[Task details] The lines from the start of the data through the line with "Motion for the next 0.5" are to be returned verbatim; all later lines are to be omitted.

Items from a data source
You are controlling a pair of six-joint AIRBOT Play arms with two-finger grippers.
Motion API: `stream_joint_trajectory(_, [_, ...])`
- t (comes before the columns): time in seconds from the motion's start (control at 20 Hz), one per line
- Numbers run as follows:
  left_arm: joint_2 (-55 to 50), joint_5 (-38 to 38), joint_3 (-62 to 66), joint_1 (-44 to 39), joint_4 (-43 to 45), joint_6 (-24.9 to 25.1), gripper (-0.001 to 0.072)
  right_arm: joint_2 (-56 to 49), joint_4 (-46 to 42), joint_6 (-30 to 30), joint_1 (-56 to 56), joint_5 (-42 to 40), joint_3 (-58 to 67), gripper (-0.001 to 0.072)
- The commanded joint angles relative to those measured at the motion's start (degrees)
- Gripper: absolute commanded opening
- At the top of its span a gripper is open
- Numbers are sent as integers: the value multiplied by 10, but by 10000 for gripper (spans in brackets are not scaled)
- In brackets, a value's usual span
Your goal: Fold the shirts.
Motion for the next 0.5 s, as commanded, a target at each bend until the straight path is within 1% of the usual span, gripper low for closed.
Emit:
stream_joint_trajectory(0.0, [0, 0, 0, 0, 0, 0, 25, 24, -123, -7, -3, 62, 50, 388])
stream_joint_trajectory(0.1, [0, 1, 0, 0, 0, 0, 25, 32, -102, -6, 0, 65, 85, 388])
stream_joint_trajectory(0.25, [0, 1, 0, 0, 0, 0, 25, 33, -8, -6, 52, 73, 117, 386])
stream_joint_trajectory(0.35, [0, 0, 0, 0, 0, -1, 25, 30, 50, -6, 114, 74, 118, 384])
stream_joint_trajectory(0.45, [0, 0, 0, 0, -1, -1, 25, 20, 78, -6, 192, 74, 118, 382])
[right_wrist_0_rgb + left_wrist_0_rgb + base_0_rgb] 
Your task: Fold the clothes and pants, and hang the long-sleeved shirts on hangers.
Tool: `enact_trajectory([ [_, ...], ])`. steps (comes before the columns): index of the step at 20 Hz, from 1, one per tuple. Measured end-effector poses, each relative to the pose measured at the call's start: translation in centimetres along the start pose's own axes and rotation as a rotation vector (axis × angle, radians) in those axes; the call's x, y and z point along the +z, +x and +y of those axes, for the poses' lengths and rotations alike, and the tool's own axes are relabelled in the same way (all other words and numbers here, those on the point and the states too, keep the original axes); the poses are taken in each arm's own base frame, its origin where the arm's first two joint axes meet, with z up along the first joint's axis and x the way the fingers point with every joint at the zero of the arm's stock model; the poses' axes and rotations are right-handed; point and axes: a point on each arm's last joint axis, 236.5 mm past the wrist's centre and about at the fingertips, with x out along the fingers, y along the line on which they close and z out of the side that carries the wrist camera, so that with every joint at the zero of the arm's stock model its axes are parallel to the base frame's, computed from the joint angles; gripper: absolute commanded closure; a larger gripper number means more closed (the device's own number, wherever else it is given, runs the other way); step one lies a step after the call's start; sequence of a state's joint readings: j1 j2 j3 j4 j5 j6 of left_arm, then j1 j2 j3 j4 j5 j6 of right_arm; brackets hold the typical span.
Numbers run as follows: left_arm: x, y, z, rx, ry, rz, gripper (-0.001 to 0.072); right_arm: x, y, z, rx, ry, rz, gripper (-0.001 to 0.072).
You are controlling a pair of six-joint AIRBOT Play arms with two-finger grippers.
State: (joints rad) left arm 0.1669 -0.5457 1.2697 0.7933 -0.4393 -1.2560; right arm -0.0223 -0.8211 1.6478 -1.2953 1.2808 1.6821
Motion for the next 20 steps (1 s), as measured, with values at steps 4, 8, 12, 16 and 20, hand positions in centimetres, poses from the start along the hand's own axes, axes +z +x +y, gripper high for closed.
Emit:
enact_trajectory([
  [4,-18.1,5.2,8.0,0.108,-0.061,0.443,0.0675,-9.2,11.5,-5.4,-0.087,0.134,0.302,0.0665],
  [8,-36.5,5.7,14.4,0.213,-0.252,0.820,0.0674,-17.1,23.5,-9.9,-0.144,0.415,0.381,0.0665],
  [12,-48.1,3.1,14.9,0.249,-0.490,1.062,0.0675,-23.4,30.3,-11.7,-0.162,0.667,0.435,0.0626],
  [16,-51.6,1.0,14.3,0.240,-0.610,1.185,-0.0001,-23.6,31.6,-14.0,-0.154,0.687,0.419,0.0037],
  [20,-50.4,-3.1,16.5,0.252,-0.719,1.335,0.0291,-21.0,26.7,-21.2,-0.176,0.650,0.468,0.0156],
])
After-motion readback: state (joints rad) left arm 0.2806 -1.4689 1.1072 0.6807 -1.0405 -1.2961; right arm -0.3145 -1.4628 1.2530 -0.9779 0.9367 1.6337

[Output of the exercise]
You are controlling a pair of six-joint AIRBOT Play arms with two-finger grippers.
Motion API: `stream_joint_trajectory(_, [_, ...])`
- t (comes before the columns): time in seconds from the motion's start (control at 20 Hz), one per line
- Numbers run as follows:
  left_arm: joint_2 (-55 to 50), joint_5 (-38 to 38), joint_3 (-62 to 66), joint_1 (-44 to 39), joint_4 (-43 to 45), joint_6 (-24.9 to 25.1), gripper (-0.001 to 0.072)
  right_arm: joint_2 (-56 to 49), joint_4 (-46 to 42), joint_6 (-30 to 30), joint_1 (-56 to 56), joint_5 (-42 to 40), joint_3 (-58 to 67), gripper (-0.001 to 0.072)
- The commanded joint angles relative to those measured at the motion's start (degrees)
- Gripper: absolute commanded opening
- At the top of its span a gripper is open
- Numbers are sent as integers: the value multiplied by 10, but by 10000 for gripper (spans in brackets are not scaled)
- In brackets, a value's usual span
Your goal: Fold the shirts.
Motion for the next 0.5 s, as commanded, a target at each bend until the straight path is within 1% of the usual span, gripper low for closed.

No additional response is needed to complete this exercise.